- [YOUR ASSIGNMENT]: Please filter the entries and return only the lines that include "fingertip".

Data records
• • • •

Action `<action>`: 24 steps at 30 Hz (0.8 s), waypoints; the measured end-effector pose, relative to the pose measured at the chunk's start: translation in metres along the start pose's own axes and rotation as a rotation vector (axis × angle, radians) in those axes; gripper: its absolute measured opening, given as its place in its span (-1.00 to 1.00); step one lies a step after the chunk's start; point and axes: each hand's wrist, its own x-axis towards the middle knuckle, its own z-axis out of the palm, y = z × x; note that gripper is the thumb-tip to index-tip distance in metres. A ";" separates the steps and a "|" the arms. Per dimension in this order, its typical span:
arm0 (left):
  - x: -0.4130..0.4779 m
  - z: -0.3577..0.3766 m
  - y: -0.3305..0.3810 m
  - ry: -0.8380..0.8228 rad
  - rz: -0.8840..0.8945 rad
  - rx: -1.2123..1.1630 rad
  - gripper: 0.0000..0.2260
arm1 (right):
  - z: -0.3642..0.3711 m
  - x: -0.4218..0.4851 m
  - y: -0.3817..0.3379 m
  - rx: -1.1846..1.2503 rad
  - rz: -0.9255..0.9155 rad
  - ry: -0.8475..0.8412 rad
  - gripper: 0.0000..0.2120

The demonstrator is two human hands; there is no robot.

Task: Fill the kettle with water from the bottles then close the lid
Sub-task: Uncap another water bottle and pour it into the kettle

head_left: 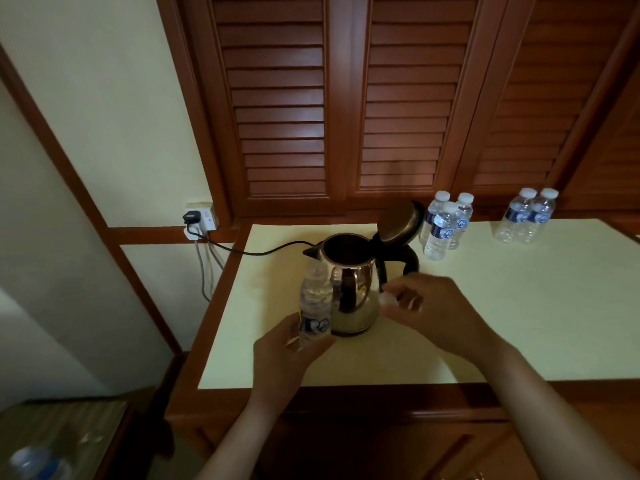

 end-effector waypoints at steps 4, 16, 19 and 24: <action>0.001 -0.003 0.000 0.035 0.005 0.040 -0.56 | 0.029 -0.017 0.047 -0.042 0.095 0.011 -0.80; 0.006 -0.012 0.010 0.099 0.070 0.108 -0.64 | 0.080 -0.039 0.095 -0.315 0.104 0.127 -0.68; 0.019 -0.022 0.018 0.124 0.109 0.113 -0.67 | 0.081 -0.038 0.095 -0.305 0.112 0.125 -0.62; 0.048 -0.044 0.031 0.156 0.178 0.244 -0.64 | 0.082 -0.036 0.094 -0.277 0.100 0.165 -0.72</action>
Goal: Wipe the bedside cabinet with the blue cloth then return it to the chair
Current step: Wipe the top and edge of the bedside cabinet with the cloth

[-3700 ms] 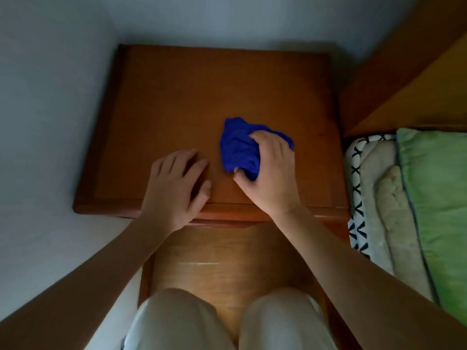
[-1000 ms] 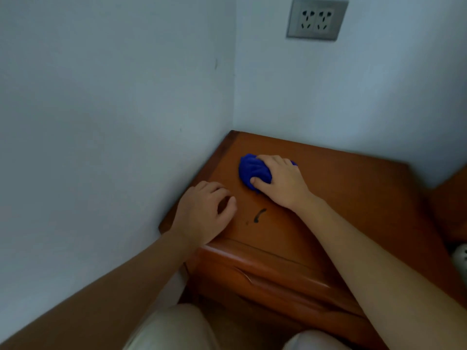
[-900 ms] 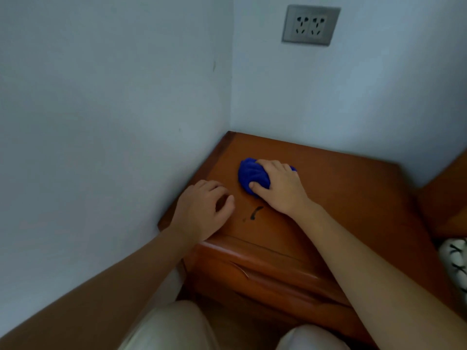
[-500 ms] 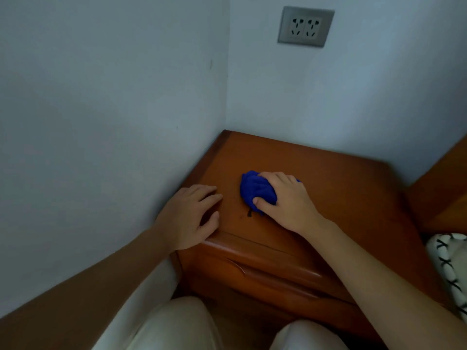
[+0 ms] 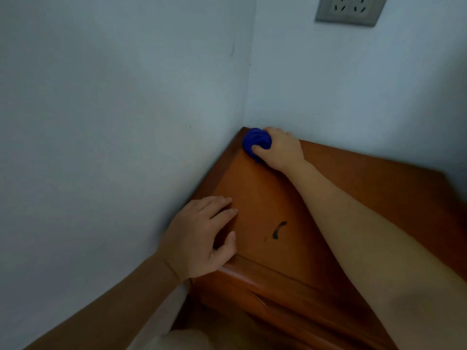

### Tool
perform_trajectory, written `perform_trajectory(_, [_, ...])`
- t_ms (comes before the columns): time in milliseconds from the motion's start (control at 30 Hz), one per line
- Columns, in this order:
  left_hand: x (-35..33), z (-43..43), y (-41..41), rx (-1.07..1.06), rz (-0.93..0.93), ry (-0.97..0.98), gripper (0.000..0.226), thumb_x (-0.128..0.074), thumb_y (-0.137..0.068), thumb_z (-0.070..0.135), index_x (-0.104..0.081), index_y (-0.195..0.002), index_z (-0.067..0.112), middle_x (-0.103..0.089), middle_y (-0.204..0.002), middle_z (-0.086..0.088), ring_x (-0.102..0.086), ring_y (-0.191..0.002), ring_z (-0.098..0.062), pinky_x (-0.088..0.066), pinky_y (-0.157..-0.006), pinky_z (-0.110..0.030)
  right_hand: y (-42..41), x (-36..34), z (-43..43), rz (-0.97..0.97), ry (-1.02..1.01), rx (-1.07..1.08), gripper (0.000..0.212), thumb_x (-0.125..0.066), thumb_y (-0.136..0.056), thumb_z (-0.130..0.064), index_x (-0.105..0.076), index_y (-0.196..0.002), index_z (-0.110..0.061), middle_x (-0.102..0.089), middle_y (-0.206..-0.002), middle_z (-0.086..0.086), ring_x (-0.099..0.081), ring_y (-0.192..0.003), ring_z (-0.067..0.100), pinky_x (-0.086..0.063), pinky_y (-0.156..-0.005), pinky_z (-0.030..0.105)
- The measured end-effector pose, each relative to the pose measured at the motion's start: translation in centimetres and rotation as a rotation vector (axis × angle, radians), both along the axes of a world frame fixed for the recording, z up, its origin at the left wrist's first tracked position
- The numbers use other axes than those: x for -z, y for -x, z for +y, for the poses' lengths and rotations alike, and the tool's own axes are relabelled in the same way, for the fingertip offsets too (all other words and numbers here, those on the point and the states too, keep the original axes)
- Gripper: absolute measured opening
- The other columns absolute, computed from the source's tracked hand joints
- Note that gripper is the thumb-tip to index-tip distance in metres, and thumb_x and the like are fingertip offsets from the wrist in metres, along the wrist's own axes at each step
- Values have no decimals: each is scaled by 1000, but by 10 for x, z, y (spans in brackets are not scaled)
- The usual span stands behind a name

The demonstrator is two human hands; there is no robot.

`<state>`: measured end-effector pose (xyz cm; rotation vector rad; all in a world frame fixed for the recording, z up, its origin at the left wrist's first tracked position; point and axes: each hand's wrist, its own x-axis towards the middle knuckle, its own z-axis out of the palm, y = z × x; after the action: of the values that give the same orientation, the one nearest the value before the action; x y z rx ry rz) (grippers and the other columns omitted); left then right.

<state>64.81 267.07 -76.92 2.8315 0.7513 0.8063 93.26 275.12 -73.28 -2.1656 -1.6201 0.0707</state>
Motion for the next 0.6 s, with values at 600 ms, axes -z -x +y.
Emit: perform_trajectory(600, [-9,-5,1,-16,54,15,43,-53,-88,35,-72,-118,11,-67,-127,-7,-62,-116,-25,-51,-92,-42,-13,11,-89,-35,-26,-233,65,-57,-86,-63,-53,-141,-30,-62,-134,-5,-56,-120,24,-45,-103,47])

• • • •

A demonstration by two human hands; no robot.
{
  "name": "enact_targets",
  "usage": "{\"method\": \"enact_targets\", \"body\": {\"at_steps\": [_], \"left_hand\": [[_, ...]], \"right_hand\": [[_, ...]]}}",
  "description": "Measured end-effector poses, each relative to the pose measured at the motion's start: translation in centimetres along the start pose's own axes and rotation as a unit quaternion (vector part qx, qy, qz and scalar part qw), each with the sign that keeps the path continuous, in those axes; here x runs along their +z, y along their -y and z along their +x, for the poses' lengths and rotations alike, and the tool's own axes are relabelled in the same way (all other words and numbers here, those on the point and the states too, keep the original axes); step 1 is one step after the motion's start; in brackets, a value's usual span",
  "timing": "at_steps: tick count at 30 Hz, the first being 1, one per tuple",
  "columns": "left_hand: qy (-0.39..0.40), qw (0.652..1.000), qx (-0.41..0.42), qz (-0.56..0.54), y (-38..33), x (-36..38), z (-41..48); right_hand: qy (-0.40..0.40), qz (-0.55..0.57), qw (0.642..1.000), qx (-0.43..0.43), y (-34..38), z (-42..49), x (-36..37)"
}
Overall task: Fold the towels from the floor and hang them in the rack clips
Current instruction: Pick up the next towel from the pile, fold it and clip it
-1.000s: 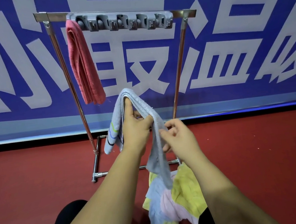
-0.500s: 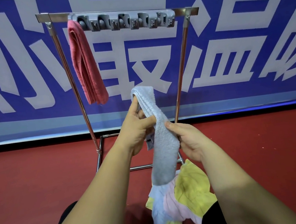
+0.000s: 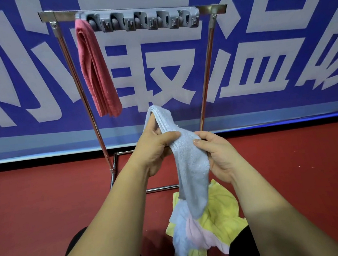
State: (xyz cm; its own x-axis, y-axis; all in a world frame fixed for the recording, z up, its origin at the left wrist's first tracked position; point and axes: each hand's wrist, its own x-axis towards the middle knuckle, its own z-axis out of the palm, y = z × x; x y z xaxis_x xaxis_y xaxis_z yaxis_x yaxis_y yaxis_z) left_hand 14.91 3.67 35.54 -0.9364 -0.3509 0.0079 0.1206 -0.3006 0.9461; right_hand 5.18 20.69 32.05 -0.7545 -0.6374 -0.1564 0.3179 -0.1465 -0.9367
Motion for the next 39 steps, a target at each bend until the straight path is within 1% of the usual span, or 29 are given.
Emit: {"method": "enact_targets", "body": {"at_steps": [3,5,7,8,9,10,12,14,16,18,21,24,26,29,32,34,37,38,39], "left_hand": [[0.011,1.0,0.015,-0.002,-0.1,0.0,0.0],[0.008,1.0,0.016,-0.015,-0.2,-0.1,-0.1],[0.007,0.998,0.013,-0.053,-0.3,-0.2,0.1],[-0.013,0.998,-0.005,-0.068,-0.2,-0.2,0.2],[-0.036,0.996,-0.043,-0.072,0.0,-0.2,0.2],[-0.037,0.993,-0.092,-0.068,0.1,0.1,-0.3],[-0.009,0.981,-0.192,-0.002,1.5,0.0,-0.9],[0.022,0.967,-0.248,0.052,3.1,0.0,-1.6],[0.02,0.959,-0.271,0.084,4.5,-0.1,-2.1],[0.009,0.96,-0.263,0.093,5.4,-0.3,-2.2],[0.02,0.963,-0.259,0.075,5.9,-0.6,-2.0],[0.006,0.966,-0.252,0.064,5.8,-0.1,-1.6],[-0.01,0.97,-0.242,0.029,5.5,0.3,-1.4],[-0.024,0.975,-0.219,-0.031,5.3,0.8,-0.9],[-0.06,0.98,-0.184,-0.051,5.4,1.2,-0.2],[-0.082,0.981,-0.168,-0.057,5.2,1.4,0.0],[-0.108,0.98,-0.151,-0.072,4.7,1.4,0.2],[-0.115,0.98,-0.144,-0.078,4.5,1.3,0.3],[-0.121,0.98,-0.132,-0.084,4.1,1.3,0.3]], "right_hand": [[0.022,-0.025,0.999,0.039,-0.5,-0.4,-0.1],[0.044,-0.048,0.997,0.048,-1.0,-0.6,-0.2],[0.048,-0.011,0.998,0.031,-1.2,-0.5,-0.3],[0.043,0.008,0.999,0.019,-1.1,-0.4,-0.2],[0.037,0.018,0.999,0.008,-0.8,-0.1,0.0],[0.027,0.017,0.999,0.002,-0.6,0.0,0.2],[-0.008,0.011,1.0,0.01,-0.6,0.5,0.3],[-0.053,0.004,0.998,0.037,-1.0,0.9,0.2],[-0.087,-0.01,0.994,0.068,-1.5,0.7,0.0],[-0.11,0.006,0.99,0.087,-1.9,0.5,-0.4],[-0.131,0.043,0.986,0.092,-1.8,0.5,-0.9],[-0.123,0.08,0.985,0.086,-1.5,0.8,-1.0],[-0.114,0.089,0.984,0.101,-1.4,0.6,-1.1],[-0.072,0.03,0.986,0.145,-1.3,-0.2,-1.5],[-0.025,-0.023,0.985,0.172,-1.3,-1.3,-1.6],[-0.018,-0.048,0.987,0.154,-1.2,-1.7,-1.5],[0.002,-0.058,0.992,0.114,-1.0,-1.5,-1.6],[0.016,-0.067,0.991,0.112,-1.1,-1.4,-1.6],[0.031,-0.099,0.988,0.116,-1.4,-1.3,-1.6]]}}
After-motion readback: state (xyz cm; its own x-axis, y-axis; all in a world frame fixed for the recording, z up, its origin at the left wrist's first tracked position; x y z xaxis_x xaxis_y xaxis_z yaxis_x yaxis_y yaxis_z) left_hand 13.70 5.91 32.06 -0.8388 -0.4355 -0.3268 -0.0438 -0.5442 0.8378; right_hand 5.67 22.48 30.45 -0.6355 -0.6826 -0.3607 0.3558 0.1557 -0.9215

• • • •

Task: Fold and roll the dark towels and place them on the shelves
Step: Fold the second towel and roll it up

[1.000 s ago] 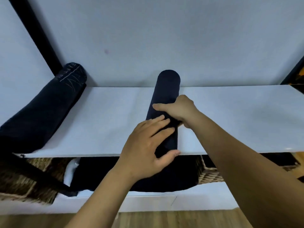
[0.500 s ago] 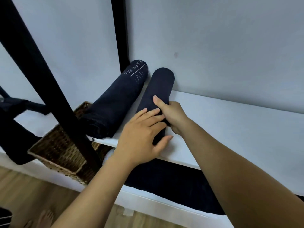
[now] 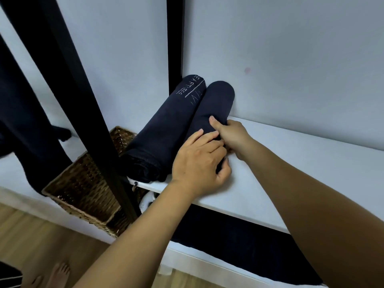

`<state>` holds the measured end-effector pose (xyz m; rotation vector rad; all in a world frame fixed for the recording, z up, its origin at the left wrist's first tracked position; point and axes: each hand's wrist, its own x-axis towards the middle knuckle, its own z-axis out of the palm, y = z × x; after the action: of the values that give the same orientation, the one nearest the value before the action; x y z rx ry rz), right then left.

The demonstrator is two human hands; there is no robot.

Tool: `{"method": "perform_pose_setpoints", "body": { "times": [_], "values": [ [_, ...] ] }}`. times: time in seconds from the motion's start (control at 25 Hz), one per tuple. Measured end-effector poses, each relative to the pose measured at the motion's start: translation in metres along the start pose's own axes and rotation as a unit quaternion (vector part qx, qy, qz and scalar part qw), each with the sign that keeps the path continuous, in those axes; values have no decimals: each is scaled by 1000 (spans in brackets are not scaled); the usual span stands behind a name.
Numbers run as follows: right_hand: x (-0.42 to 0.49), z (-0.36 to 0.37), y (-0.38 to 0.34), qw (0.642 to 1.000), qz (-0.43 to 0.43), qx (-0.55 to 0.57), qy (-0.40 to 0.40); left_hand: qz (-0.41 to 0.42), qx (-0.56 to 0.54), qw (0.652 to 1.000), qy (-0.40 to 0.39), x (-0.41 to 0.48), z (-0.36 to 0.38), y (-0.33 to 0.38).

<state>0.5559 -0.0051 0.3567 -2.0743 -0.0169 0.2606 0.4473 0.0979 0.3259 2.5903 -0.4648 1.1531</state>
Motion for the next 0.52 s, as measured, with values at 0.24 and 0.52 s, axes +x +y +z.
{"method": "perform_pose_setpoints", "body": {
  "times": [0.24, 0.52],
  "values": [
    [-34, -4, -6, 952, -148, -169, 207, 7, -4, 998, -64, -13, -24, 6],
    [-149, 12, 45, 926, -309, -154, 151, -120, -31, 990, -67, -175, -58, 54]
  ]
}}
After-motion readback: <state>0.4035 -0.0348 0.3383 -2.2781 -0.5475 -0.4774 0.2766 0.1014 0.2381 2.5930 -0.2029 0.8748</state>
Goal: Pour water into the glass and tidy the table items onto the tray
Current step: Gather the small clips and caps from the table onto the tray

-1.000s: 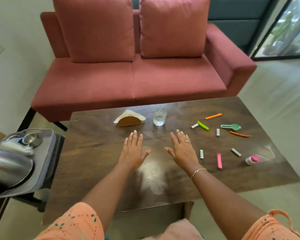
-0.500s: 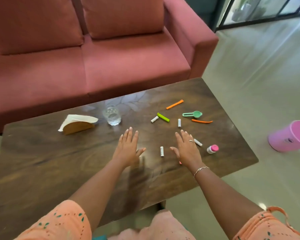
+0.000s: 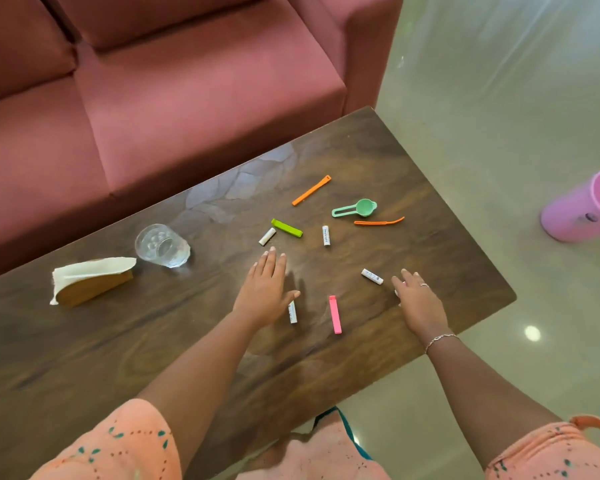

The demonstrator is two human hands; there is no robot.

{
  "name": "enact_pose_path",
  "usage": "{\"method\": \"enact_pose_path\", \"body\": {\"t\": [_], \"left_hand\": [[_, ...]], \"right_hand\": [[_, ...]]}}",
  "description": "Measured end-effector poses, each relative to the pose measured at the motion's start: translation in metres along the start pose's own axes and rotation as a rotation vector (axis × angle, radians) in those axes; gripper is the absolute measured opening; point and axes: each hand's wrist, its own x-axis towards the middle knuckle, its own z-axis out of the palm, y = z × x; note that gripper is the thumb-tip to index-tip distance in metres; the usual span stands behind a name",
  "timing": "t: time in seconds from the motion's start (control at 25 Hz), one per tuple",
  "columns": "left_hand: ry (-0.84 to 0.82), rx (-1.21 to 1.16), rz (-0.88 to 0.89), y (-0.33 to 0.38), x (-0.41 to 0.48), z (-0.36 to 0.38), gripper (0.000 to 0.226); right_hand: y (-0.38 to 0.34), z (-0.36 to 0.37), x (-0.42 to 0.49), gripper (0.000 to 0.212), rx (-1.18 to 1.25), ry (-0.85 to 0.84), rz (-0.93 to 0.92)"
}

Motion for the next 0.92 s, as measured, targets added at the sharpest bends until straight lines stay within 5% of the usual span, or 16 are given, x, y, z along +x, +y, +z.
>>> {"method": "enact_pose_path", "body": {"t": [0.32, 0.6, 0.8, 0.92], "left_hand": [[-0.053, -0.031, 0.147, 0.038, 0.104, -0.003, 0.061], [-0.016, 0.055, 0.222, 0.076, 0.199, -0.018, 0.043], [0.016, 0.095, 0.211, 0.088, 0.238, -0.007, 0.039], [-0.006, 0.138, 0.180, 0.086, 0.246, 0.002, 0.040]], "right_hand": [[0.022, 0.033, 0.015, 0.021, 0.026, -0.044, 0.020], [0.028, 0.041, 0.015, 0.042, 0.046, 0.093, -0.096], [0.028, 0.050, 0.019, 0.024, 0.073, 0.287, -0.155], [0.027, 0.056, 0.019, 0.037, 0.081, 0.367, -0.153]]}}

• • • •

- [WRITTEN RESPONSE]:
- The numbers use other axes than those: x for -z, y for -x, z for +y, for the poses' lengths and rotations alike, and the tool's own axes are relabelled in the same way, for the fingertip offsets too (all other words and numbers here, those on the point and the states too, keep the original axes)
- Note that gripper is the thumb-tip to index-tip distance in metres, and thumb_x and the like are fingertip offsets from the wrist in metres, along the wrist's own axes at each step

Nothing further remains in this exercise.